_What is being asked_. Could you copy every line of the data that contains the word "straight"?
BEGIN
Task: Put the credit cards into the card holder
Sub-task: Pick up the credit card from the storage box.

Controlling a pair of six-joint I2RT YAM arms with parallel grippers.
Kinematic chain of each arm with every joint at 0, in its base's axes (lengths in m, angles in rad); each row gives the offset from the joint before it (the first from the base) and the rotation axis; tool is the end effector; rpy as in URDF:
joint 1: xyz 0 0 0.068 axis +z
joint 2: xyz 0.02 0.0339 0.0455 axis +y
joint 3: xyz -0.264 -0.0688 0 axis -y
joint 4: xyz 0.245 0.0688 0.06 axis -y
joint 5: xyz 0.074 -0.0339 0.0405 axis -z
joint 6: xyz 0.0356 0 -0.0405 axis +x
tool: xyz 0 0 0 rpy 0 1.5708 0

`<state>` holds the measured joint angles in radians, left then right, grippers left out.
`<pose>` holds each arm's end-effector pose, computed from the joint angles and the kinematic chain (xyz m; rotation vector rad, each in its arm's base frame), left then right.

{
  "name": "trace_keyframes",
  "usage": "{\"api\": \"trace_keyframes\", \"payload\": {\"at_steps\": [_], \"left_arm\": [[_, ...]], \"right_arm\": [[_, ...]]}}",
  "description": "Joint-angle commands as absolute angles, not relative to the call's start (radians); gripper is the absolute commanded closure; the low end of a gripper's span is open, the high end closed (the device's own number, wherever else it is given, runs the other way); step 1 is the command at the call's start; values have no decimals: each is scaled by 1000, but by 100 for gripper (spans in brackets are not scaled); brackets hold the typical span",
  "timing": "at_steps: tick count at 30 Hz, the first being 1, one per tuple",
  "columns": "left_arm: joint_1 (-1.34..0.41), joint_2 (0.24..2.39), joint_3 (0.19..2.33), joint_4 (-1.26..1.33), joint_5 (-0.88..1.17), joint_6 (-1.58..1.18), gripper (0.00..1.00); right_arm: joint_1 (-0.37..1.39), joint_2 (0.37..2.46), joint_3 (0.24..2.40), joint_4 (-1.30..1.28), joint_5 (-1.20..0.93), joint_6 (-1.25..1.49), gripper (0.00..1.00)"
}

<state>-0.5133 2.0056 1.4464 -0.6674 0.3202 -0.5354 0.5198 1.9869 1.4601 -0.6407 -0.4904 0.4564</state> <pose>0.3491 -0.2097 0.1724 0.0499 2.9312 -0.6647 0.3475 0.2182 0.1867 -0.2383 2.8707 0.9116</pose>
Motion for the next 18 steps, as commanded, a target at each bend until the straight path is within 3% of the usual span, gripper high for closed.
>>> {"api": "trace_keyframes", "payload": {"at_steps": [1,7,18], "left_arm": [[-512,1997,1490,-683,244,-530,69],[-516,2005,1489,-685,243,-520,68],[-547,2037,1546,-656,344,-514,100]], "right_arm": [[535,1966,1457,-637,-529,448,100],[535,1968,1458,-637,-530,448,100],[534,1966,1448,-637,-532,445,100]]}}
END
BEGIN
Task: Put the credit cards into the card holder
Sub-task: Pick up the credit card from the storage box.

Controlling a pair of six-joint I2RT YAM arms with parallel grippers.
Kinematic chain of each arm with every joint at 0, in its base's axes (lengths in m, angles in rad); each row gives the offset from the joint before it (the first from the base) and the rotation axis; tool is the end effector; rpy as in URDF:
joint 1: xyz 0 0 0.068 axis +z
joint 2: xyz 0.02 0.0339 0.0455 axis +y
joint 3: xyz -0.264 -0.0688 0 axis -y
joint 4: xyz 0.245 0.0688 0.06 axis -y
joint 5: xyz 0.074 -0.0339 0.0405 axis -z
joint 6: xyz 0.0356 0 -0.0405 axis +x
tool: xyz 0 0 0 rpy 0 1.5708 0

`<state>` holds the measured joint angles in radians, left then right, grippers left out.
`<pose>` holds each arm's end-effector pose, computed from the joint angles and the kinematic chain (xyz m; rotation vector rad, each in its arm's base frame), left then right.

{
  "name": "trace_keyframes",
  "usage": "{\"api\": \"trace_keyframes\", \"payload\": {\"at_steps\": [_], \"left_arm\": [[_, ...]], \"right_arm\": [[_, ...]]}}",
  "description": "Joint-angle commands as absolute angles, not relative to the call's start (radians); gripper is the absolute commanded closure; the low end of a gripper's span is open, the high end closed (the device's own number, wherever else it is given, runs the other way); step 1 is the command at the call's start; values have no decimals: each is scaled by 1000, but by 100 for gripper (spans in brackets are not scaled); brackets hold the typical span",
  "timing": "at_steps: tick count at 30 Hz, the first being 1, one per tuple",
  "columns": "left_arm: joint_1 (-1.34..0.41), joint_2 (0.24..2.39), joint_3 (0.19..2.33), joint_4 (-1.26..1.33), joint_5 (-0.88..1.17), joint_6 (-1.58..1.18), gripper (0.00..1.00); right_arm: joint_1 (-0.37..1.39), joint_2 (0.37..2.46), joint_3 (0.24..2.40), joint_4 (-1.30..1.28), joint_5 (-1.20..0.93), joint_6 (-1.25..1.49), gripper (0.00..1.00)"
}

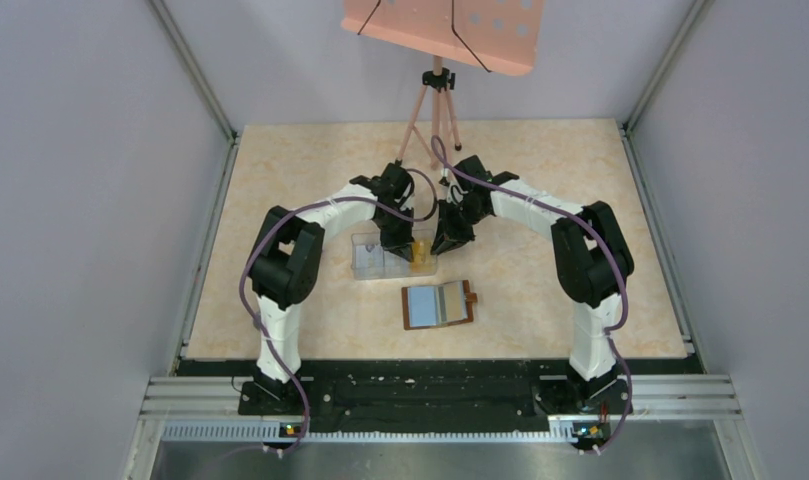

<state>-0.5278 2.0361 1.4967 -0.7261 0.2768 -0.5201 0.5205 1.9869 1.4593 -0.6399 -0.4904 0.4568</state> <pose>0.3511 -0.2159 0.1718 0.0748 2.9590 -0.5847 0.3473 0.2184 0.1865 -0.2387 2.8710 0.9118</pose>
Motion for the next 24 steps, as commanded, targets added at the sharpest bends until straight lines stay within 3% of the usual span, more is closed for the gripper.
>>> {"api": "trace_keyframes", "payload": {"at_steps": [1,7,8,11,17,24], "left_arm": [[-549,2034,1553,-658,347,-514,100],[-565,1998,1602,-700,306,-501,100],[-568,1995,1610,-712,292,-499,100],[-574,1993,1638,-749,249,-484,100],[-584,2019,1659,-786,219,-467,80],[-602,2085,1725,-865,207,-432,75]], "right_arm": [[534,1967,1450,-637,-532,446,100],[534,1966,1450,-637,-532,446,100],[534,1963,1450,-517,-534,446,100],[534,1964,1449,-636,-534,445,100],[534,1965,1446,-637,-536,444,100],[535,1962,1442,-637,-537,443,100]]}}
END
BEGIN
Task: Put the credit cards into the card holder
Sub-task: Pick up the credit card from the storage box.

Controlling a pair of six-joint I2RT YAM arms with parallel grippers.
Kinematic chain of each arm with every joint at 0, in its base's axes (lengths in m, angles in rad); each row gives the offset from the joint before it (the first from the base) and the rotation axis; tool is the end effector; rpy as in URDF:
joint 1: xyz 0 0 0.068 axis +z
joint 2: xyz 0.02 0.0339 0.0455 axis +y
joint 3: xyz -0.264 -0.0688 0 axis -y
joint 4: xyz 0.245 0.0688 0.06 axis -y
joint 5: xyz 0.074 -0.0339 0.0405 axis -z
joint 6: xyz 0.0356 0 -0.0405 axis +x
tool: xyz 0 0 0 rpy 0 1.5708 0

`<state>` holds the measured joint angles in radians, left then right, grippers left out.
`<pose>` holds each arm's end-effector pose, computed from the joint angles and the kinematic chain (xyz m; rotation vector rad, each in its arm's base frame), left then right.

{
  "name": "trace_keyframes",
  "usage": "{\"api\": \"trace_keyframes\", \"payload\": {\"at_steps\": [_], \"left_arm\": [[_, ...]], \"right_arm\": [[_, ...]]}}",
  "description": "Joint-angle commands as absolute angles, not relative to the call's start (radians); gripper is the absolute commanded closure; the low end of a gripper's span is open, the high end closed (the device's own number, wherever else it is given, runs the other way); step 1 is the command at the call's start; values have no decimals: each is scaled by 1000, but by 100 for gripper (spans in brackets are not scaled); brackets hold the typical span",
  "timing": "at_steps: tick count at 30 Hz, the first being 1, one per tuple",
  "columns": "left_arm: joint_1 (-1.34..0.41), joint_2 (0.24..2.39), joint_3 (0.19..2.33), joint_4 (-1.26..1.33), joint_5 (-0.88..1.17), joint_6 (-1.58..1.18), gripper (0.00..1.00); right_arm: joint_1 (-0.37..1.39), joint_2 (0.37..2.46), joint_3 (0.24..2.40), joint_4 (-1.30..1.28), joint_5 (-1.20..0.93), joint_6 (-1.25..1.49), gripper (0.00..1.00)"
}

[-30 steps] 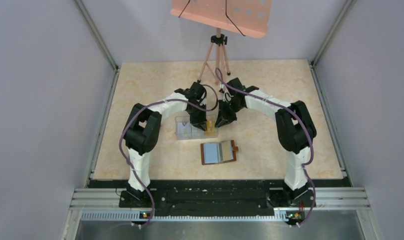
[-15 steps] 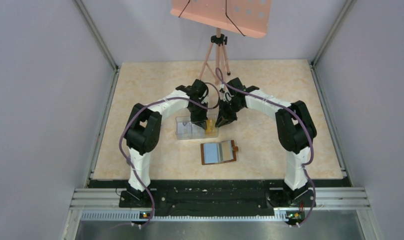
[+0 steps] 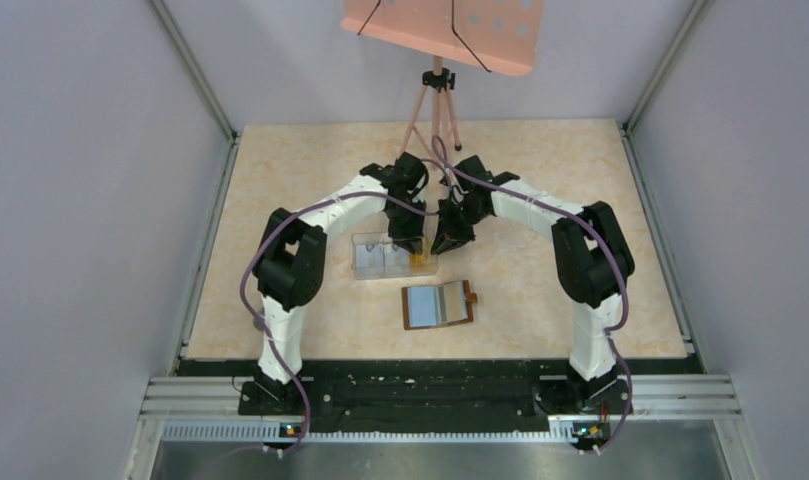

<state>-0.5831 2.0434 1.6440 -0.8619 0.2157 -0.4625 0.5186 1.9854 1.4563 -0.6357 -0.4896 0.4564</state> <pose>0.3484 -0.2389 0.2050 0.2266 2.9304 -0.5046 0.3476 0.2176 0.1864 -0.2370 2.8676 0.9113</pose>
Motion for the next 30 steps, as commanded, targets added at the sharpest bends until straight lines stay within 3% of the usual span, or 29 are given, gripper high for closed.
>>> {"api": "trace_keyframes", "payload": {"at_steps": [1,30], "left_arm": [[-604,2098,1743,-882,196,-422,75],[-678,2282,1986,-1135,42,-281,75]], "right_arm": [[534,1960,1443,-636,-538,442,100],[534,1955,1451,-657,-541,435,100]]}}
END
_Problem solution_.
Motion for the next 18 steps, as commanded, a target at each bend until the straight path is within 3% of the usual span, gripper high for closed.
Motion for the next 24 steps, as commanded, targets added at the sharpest bends until straight lines stay within 3% of the usual span, more is closed for the gripper.
Motion for the next 30 steps, as commanded, targets added at the sharpest bends until straight lines stay within 3% of the usual span, or 29 are given, gripper high for closed.

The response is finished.